Special educational needs and disabilities (SEND) can affect a child or young person’s ability to learn. They can affect their:
- behaviour or ability to socialise, for example they may struggle to make friends
- reading and writing, for example because they have dyslexia
- ability to understand things
- concentration levels, for example because they have ADHD
- physical ability
If you're concerned your child may have a special educational need, you can speak to particular people depending on your child's age.
Talk to your family doctor (GP), health visitor or nurse. If they share your concerns they might suggest your child sees a paediatrician or they may make a referral to a specialist for further investigation.

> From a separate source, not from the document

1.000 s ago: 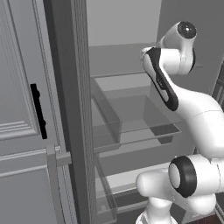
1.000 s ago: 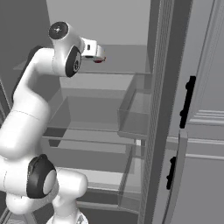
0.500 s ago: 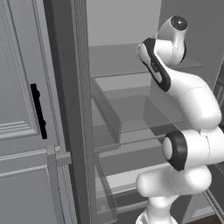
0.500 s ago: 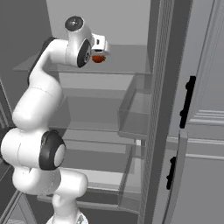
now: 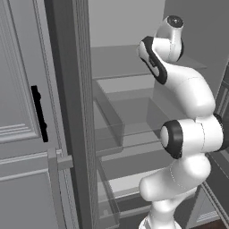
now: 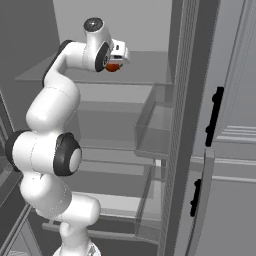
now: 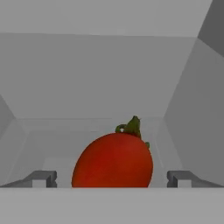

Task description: Place one tomato and one fish in each tupperware on the nearby counter, to pack two identical lunches.

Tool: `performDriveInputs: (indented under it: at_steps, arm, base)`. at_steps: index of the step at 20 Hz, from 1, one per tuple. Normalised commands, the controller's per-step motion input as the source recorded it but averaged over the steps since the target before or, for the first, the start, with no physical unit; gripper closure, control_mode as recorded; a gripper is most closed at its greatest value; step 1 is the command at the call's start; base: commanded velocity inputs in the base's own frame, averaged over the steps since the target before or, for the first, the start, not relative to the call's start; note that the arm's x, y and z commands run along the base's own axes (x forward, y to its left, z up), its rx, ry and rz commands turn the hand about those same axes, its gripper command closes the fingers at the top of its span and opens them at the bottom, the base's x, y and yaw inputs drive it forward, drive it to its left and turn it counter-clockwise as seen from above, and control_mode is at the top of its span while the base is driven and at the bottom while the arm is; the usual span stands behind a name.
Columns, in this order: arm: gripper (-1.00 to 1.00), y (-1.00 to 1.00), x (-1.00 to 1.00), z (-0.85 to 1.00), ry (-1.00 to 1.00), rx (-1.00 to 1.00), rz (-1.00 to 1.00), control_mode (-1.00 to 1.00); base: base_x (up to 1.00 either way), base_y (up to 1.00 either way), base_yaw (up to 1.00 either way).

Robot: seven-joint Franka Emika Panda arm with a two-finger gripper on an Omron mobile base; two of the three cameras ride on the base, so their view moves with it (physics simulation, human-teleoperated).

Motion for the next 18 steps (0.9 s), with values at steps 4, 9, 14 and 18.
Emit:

If your child is in a childcare provision you should speak to their key person or the Special Educational Needs Coordinator (SENCO). They may share your concerns and suggest that you request a referral from your GP to a paediatrician or specialist, or they may decide to monitor your child’s progress more closely before you speak to your GP about making a referral.
Your local Children’s Centre can provide advice and can help your child's development through play and learning experiences.
Talk to your family doctor (GP). If they share your concerns they might suggest your child sees a paediatrician or they may make a referral to a specialist for further investigation.
Speak to your child’s class teacher or SENCO. If the concerns are about educational needs, you should ask the school or college about the additional support that the education setting can put in place to support your child’s development including:
- help and advice from advisory services and the Educational Psychology Service or
- individual support from a Learning Support Assistant
Contact your local council if your child isn’t in a school or nursery.
The SEND Information, Advice and Support (SENDIAS) Service can also give you advice about SEND.